5.	The great advertisement! Dragon focuses overmuch on the most current WotC product especially hyped products like Draconomicon or Vile Darkness. There is nothing wrong with thematically supporting products but that is rarely what happens – instead we get “you can use product X like this” and “cool feat from product X.”  If you want to support Vile Darkness write an article on the use of horrific enemies in the RPGs. Give me a write-up on Saint Kargoth. Talk about Death-Knights in Greyhawk (PS – that was also a really good article even if it was in poly). 

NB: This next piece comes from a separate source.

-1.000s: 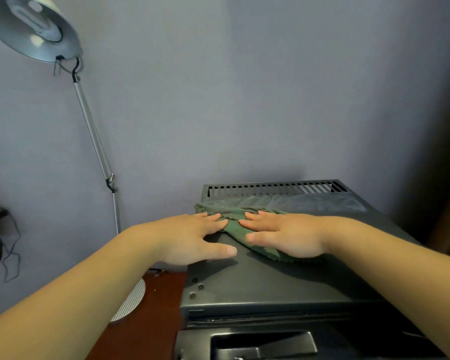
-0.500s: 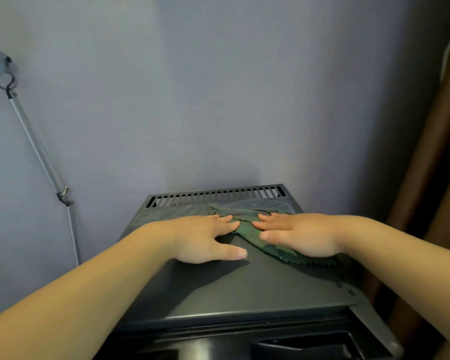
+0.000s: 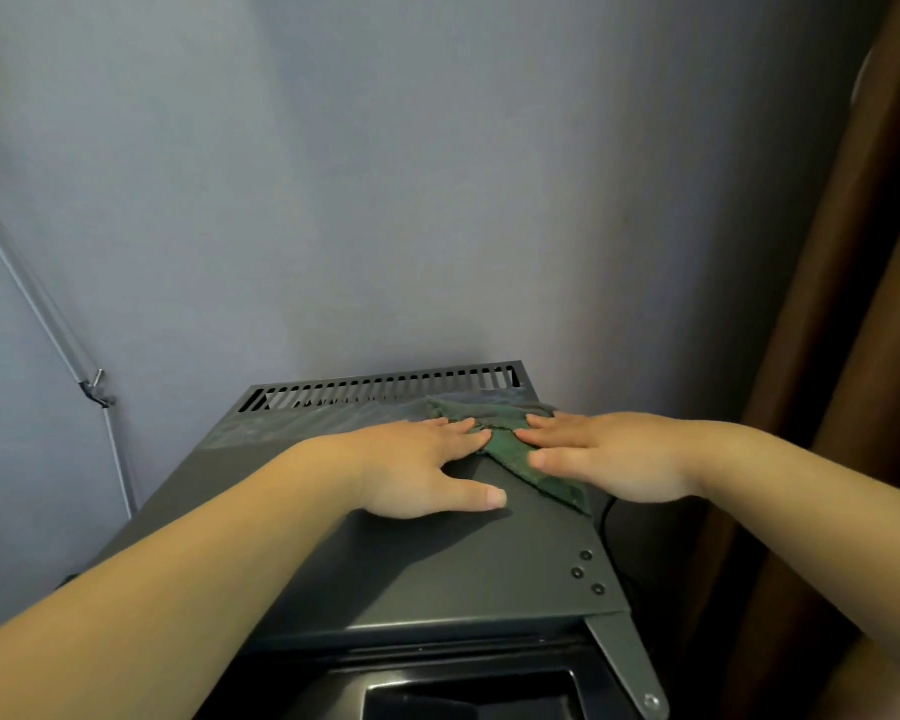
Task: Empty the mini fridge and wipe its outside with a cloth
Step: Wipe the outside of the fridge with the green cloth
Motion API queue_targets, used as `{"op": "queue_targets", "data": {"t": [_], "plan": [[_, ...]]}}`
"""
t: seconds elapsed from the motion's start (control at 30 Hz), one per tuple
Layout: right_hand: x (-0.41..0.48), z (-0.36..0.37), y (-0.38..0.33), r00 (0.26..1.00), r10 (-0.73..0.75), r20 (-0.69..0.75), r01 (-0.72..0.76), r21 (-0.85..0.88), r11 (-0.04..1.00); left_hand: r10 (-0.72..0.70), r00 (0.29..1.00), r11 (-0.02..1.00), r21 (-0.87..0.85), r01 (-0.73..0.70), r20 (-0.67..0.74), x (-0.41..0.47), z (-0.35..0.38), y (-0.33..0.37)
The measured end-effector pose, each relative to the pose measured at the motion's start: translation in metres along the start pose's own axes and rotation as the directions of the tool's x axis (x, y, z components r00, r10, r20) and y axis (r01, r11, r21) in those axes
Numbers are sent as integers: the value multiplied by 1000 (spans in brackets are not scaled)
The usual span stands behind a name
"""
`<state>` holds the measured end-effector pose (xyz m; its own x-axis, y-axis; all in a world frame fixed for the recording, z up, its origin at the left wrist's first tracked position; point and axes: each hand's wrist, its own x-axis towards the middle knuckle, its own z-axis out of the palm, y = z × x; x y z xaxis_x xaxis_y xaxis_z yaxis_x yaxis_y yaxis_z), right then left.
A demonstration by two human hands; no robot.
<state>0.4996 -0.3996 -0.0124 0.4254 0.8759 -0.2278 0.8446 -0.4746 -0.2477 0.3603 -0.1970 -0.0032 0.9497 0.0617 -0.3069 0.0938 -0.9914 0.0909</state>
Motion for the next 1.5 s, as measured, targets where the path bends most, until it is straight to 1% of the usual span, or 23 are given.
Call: {"op": "queue_targets", "data": {"t": [0.17, 0.33, 0.53, 0.67, 0.87, 1.0, 1.1, 1.27, 1.5], "plan": [[6, 5, -20, 1000, 6, -2, -7, -34, 999, 21, 1000, 1000, 3, -21, -20, -10, 3, -17], [30, 8, -58, 999, -10, 34, 12, -50, 999, 15, 1000, 1000, -17, -15, -22, -36, 8, -57], [72, 9, -119, 994, -54, 90, 58, -39, 998, -29, 999, 999, -37, 28, -26, -75, 14, -119], [102, 12, -160, 992, -82, 101, 86, -40, 995, -60, 998, 997, -59, 58, -29, -102, 20, -159], [142, 18, -215, 987, -111, 113, 117, -50, 992, -102, 992, 991, -89, 95, -78, -137, 31, -212], [162, 21, -240, 987, -114, 116, 120, -48, 992, -117, 987, 984, -148, 100, -108, -149, 37, -237], [169, 21, -251, 988, -114, 106, 119, -48, 992, -95, 987, 982, -177, 70, -133, -151, 41, -251], [169, 21, -252, 990, -99, 104, 104, -45, 994, -95, 987, 978, -199, 68, -129, -144, 37, -260], [151, 18, -221, 993, -78, 91, 83, -43, 996, -84, 995, 985, -153, 75, -49, -126, 20, -235]]}}
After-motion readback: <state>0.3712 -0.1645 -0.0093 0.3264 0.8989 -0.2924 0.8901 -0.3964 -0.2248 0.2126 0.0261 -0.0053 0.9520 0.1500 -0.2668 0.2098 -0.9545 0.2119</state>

In conclusion, purpose of the magazine is profit and the way to profit is to provide entertainment value to a broad range of people. Focusing on gizmos does not do that (but there is nothing wrong with a recurring article on gizmos like Bizarre of the Bizarre). Focusing on providing informative and compelling articles that are useful in ANY fantasy campaign is a must but it does not have to be generic. You could have an article called “Cities of Eberron” and make the article useful to any campaign and you can do it without the use of a sidebar. It takes more skillful writing but it is perfectly doable, in fact Dragon has done it before. Entertain. Enthrall. Write good fiction not technical fiction. 

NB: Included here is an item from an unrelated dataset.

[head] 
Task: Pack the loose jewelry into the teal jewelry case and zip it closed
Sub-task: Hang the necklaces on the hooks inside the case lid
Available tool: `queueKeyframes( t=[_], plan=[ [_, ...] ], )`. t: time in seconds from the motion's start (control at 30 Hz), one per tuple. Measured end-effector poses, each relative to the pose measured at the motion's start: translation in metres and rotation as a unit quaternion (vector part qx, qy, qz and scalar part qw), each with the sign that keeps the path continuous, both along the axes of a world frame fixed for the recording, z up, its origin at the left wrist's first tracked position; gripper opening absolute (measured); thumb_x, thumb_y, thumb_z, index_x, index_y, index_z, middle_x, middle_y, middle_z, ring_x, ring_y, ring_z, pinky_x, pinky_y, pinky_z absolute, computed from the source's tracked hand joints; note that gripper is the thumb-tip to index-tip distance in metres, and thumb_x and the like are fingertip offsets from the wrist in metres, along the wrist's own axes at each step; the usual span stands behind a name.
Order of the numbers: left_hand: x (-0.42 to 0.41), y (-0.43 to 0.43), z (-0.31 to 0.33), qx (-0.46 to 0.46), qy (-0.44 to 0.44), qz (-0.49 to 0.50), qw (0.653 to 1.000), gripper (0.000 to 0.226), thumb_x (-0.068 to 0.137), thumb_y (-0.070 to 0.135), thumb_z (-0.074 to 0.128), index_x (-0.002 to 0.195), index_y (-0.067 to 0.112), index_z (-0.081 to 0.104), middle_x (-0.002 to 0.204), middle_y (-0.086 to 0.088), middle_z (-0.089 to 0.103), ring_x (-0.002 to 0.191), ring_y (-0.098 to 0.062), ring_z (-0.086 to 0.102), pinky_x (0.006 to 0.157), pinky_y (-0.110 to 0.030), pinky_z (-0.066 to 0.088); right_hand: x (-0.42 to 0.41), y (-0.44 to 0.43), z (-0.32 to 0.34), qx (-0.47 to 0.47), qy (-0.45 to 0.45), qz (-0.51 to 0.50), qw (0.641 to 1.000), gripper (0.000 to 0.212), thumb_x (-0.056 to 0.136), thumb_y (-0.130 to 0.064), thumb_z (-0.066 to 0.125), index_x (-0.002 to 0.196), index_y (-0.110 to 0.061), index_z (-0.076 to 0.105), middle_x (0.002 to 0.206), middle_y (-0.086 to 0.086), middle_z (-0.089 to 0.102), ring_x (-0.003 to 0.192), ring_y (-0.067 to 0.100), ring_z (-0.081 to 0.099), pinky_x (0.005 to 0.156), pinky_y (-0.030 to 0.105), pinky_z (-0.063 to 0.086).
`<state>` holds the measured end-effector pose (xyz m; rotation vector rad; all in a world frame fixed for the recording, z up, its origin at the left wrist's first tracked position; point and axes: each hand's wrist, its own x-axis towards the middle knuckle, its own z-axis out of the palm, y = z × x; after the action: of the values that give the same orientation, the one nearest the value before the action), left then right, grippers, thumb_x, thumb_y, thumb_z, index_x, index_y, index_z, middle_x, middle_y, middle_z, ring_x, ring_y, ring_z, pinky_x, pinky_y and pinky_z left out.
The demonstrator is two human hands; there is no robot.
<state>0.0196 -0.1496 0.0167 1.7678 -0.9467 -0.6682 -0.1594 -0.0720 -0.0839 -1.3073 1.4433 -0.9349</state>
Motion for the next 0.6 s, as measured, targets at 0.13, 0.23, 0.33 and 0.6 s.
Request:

Oh yeah, kudos on continuing to always strive to get better. Dragon and Dungeon have some really good things going for them but that is not what this thread is about – lest this post end on a bad note I will finish with this: The Dungeon magazine with the first of the Istivan series contained the single best written setting and intro module that I have read in a very long time. The villain and his methods are insanely well done. This adventure can be taken and played anywhere and in nearly any setting. The antagonist is someone/thing that can be easily morphed into just about any homebrew unlike your previous series which focused on a heavily monster infested world with everybody having at least one dose of what-ya-ma-gigging. I had nearly given up on Dungeon but my faith was renewed. Thank you.

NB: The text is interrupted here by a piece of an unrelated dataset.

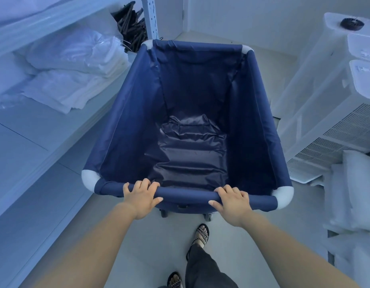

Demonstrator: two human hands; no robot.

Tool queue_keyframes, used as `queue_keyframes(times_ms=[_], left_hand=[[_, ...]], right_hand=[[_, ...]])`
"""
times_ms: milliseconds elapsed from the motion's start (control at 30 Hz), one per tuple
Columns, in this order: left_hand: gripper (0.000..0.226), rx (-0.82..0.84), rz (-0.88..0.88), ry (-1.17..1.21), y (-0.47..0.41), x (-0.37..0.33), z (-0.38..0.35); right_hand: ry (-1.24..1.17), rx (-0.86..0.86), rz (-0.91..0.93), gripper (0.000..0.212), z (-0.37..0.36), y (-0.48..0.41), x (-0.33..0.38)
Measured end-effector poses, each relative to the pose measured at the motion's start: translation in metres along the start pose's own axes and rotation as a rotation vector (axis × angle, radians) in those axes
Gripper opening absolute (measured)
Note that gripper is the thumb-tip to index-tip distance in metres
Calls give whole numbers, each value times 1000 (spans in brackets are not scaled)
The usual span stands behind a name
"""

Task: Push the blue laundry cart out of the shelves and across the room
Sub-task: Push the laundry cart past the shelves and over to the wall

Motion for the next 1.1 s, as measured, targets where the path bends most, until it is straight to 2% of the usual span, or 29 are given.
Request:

With all that – you guys do a great job.

"Kewl are only cool for a moment, entertaining articles endure no matter what the edtion or system of the game."


----------



## HalWhitewyrm

There are two big reasons why I don't buy Dragon anymore (and pretty much haven't in the last two years, with a few exceptions, like the issue with articles for all the out-of-print campaigns):

1- WotC-only showcase: Since the release of 3e and the OGL, I would have thought that Dragon would emerge as a general RPG mag, with a preference for WotC material. But the magazine is all WotC stuff, without nods to the other good campaigns out there by 3rd party publishers. If I wanted to know more about FR, Eberron, Dragonlance, etc. I can just go and buy the respective books, just create it myself or go online and do a search to see what others have done. This WotC-only policy leads me to #2.

2- No OGC: All the material in Dragon is closed content, which means that if it's not for home use, then I can't touch it. As a freelancer, I prefer to stay away from closed content material so as to avoid any influence when I am writing my own products. The biggest thing about 3e for me was the OGL and the spirit of cooperation and openness it brought, and Dragon remaining closed content only goes against that spirit. That's why I loved Campaign magazine, crude as it was; I was sad to see it go.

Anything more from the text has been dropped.